The Charles Dickens Museum has unveiled its new display, which will encourage visitors to follow in the author’s footsteps around nearby sites that inspired his novel, Oliver Twist, from the museum at 48 Doughty Street.

From Saffron Hill, once the site of a notorious slum, said to inspire Fagin’s den through to Clerkenwell Green, where Oliver is pursued by a mob, the tour aims to show how the novel was shaped by the world around Dickens. One stop includes the office of a Mr Laing, a magistrate known for his harsh punishments. It is said that Dickens based the magistrate that presided over Oliver’s trial when he was accused of pickpocketing on Mr Laing, who’s offices were in Hatton Garden, was a stone’s through from Dickens’ home on Doughty Street.

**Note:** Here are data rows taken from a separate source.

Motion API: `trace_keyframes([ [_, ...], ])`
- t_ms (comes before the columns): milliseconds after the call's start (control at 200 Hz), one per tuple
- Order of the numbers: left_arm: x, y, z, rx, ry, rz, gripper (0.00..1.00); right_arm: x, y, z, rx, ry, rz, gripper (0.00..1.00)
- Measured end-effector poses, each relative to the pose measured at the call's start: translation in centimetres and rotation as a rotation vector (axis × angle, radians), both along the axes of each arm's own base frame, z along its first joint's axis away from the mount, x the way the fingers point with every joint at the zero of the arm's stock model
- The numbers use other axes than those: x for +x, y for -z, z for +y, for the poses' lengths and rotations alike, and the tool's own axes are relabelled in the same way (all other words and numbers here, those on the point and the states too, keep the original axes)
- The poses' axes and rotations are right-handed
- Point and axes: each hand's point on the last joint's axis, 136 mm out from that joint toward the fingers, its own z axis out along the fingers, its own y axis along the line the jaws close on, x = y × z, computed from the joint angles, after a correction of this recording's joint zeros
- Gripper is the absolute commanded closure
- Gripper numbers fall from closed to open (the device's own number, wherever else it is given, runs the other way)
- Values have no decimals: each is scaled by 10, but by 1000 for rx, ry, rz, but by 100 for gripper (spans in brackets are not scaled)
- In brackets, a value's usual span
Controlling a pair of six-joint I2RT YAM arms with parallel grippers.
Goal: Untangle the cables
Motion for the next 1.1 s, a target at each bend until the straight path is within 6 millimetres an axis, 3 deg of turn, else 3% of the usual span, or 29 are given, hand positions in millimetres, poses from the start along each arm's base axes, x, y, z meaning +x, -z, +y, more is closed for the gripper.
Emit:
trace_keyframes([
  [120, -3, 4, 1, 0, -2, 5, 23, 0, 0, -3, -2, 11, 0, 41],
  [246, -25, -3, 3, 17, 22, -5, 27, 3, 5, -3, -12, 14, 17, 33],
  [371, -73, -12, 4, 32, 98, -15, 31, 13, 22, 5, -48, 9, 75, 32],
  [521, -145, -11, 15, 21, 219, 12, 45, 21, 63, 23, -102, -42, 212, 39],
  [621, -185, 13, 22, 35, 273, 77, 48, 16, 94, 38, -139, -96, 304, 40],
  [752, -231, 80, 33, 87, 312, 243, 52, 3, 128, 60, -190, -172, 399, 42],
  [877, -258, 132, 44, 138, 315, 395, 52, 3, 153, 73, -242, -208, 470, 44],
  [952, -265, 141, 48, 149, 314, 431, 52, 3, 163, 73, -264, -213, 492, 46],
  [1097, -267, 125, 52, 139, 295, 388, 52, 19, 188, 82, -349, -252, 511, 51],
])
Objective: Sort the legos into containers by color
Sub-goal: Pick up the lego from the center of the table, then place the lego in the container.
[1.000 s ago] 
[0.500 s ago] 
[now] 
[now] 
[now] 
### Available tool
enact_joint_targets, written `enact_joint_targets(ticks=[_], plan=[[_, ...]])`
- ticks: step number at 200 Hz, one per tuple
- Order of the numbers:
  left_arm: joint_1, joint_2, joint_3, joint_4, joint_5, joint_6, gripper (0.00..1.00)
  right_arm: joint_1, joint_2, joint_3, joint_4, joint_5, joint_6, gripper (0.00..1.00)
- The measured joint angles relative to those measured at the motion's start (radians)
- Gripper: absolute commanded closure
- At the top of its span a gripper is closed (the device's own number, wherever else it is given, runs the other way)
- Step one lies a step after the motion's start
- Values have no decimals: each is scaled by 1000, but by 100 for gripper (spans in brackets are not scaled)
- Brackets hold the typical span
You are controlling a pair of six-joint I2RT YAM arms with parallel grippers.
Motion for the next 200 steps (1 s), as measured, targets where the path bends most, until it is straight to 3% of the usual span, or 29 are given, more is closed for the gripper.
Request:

The museum’s exhibition features a letter from the author to the magistrate’s assistance, asking for help in observing Laing at work to help him with the scene. There are also pages from the handwritten manuscript, other personal letters and an unseen locket, which contains the hair of his sister-in-law, Mary Hogarth. She lived with Dickens and his wife, her sister, and died suddenly at the age of 17, inspiring the character of Rose Maylie in Oliver Twist.

Dickens began Oliver Twist in the weeks following the arrival of his first child. It began as a serial in 1837 around the same time as he was publishing the Pickwick Papers. Impressively, he was just 25 at the time.

The new self-guided tour with an accompanying audio guide launched on 30th June and includes locations including Brownlow Mews, which inspired the name of the man who took Oliver in, Grey’s Inn Road, where Dickens was known to frequent coffee shops, the One Turn Pub in Saffron Hill, which inspired the Three Cripples and the sites of former slums that he visited as part of his research and campaigning to highlight poverty in the city.